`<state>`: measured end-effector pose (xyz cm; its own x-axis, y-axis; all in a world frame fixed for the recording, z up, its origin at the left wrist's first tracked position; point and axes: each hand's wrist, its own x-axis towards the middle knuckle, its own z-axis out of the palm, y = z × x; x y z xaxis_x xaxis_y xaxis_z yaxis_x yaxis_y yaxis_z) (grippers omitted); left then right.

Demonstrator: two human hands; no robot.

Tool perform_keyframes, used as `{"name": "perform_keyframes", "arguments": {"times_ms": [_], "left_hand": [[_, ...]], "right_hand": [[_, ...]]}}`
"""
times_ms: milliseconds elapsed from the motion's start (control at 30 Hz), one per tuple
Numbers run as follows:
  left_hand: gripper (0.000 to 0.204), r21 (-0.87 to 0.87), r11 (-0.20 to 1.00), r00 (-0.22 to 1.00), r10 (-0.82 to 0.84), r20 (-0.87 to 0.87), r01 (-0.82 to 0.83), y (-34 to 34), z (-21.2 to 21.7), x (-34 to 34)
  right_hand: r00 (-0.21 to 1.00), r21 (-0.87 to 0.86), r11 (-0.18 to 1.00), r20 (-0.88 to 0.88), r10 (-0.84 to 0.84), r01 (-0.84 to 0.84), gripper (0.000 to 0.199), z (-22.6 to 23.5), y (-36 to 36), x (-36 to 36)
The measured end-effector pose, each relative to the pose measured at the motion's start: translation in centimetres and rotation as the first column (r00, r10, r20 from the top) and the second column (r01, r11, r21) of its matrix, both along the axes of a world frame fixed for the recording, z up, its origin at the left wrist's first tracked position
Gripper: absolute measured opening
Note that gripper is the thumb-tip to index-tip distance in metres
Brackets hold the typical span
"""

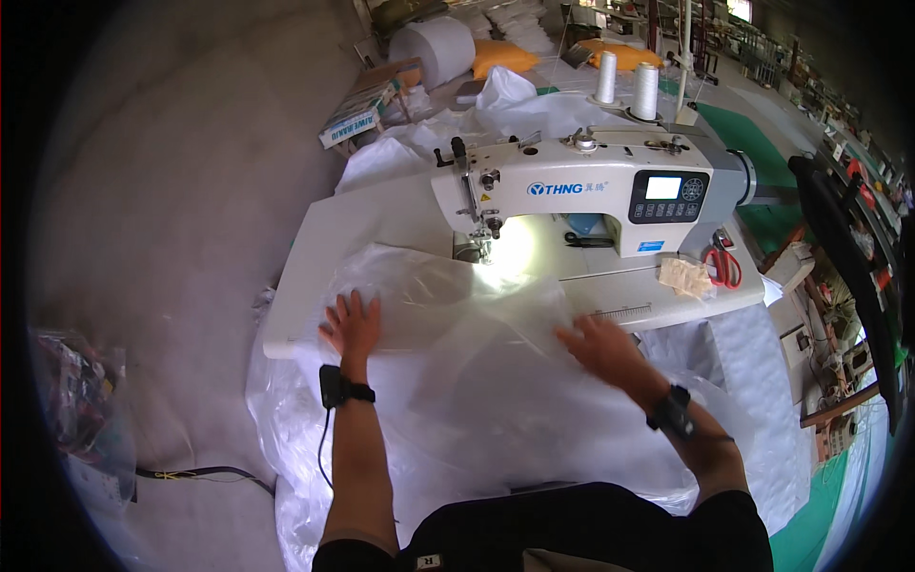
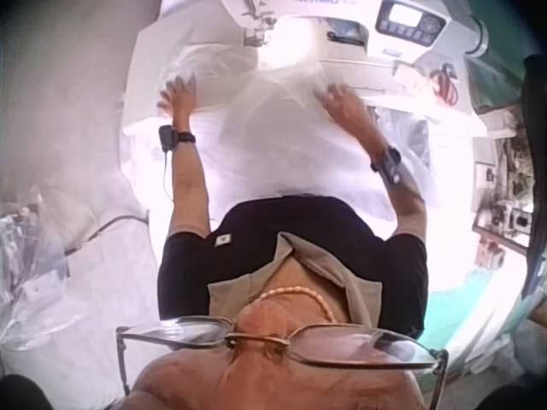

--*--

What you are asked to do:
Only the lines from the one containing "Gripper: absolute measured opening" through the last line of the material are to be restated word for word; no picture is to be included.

Solved problem:
Gripper: absolute measured opening
Note that gripper is the thumb-tip to index-tip distance in metres
Brackets hold the typical span
"""

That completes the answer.